“Hubo un tiempo en el que rechazaba a mi prójimo si su fe no era la mía. Ahora mi corazón es capaz de adoptar todas las formas: es un prado para las gacelas y un claustro para los monjes cristianos, templo para los ídolos y la Kaaba para los peregrinos, es recipiente para las tablas de la Torá y los versos del Corán. Porque mi religión es el Amor. Da igual a dónde vaya la caravana del amor, su camino es la senda de mi fe.”
Si me atrevo a hablar de Ibn Arabi no es porque tenga un extenso conocimiento de su obra, sino para despertar la curiosidad en los lectores tal y como este enigmático místico, pensador y poeta musulmán ha despertado en mí.
Y es que Ibn Arabi es un gran desconocido para la mayoría de los mortales. Nace en la Murcia de 1165, en los últimos tiempos de la edad dorada del islam, en el seno de una familia de un alto mando militar al servicio de Ibn Mardanis —conocido como el Rey Lobo—, que hizo prosperar la ciudad tanto a nivel político como comercial.
Con la caída en desgracia del gobernante, la familia de Ibn Arabi se desplaza a Sevilla, y es allí donde Ibn Arabi aprenderá de retórica, leyes, poesía y a recitar el Corán. Su vida da un giro cuando de manera abrupta el místico, como él mismo contó después, escucha una voz que le insta a seguir el camino por el que ha sido creado. Éste será el del retiro espiritual del asceta.
A partir de entonces comienza un recorrido vital apasionante que se desarrollará en la senda sufí. El sufismo, ahora tan denostado, es la corriente mística del islam, donde se considera que Dios puede ser hallado en cualquier forma o creencia. El sufismo, además, tiene su eje en la búsqueda interior de cada uno. Es decir, defiende que el camino hacia Dios no se encuentra fuera, sino dentro de nosotros.
Cuentan que Ibn Arabi se reunió con otro de los grandes de la época, Averroes, en una Córdoba llena de jardines, cascadas y lagos artificiales. El filósofo y médico andalusí se quedó fascinado por la profunda sabiduría del jovencísimo Ibn Arabi. A partir de la muerte de sus padres, abandonará Sevilla y emprenderá un viaje sin retorno por todos los dominios del islam.

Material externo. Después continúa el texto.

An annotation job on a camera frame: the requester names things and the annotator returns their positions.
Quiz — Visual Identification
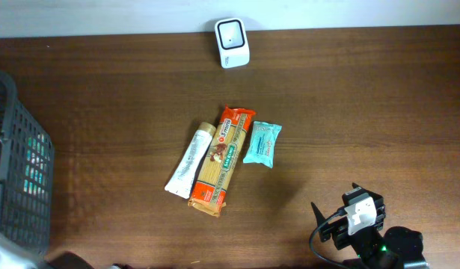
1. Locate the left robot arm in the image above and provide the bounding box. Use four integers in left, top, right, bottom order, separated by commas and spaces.
0, 234, 93, 269

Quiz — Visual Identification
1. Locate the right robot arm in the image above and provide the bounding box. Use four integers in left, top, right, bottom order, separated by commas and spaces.
309, 183, 429, 269

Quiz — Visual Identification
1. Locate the white tube with beige cap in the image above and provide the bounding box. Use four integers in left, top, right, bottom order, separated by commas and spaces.
165, 122, 216, 199

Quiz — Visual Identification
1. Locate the mint green wet wipes pack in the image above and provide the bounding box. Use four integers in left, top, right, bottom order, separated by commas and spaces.
243, 121, 282, 168

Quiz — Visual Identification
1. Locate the grey plastic mesh basket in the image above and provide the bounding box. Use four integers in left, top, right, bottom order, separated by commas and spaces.
0, 70, 55, 256

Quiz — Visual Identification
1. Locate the black right camera cable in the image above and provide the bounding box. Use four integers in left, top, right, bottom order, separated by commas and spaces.
308, 208, 350, 269

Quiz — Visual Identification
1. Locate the red spaghetti packet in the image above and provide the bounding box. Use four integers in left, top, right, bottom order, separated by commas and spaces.
188, 107, 256, 217

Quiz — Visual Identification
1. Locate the white barcode scanner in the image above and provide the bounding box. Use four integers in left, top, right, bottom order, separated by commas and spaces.
214, 18, 250, 69

En Fez se nutrió de nuevos conocimientos en lo que fue la primera universidad del mundo, que atraía a estudiantes de todos los rincones. Túnez, Alejandría, Meca y Medina, Mosul, Anatolia… durante 20 años se va en busca de los grandes maestros (¡y maestras!) de su tiempo. Se acaba instalando en Damasco durante sus últimos 17 años, donde aún hoy yace su tumba.

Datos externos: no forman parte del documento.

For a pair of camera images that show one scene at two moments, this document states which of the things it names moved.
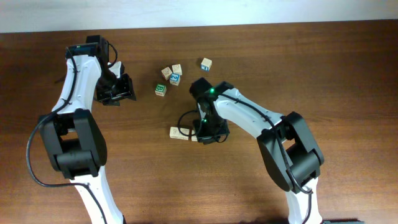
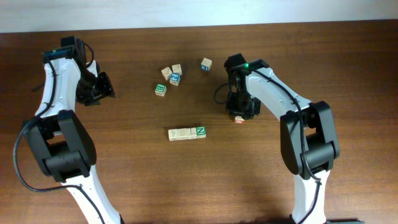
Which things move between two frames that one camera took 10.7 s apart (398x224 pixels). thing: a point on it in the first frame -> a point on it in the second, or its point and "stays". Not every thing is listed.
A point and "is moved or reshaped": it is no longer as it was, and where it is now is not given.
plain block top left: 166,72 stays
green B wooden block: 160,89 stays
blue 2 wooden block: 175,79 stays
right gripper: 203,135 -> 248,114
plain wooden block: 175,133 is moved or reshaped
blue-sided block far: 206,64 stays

Además de un viajero infatigable también fue un incansable escritor. Basándonos en los títulos de dos listas que dejó, se puede decir que Ibn Arabi escribió unas 300 obras. Sin embargo, el número de las hoy conservadas oscila entre 75 y 100, algunas de ellas muy largas y otras cortas. Sus obras más conocidas son Los engarces de las sabidurías, Las iluminaciones de La Meca y El intérprete de los deseos. Para saber más, visitad ibnarabisociety.es.

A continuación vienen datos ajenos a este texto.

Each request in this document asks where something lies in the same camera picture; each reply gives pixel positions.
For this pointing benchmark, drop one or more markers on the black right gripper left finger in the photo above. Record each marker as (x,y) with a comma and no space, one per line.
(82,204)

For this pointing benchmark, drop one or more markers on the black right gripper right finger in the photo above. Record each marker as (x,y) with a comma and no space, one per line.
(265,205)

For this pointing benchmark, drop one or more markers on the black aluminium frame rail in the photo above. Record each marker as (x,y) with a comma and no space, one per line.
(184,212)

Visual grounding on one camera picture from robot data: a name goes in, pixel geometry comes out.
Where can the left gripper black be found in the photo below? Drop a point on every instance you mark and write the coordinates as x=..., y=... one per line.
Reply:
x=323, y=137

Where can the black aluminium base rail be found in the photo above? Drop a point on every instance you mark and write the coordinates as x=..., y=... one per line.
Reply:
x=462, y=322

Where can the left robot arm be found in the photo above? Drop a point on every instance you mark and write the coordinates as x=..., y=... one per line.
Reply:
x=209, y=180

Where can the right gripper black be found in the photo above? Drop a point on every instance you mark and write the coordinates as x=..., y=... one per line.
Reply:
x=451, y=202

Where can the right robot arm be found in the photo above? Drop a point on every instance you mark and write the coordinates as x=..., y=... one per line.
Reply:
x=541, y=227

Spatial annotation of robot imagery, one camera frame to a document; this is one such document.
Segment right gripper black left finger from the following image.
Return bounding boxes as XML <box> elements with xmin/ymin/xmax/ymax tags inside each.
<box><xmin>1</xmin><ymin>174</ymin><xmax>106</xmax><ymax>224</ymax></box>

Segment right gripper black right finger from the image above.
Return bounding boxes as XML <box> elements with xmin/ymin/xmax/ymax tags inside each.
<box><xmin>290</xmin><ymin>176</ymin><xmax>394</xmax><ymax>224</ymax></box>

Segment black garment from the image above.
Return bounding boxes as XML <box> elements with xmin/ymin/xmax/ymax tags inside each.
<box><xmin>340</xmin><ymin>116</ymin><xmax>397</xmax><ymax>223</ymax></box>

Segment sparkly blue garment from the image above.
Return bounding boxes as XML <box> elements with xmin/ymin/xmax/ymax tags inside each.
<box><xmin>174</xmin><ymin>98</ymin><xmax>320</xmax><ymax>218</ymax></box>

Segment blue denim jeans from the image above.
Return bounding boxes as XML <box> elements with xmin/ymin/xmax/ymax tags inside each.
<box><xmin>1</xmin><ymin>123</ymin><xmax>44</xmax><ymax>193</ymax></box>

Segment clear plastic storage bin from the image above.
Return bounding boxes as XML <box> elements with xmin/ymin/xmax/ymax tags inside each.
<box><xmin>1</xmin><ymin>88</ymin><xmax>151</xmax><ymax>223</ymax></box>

Es en Ibn Arabi donde vemos que, a pesar de las inclinaciones más rigoristas en torno a la fe, la experiencia espiritual no es uniforme ni reduccionista, sino que puede revelarse en múltiples formas, tal y como el color del agua, dirá Ibn Arabi, es el color de su recipiente. Por eso hay que reconocer a Allah en todos sus credos. Que las sabias palabras de Ibn Arabi nos acompañen en esta época donde parece que la visión monocroma se nos impone. Atrevámonos a adoptar todas las formas.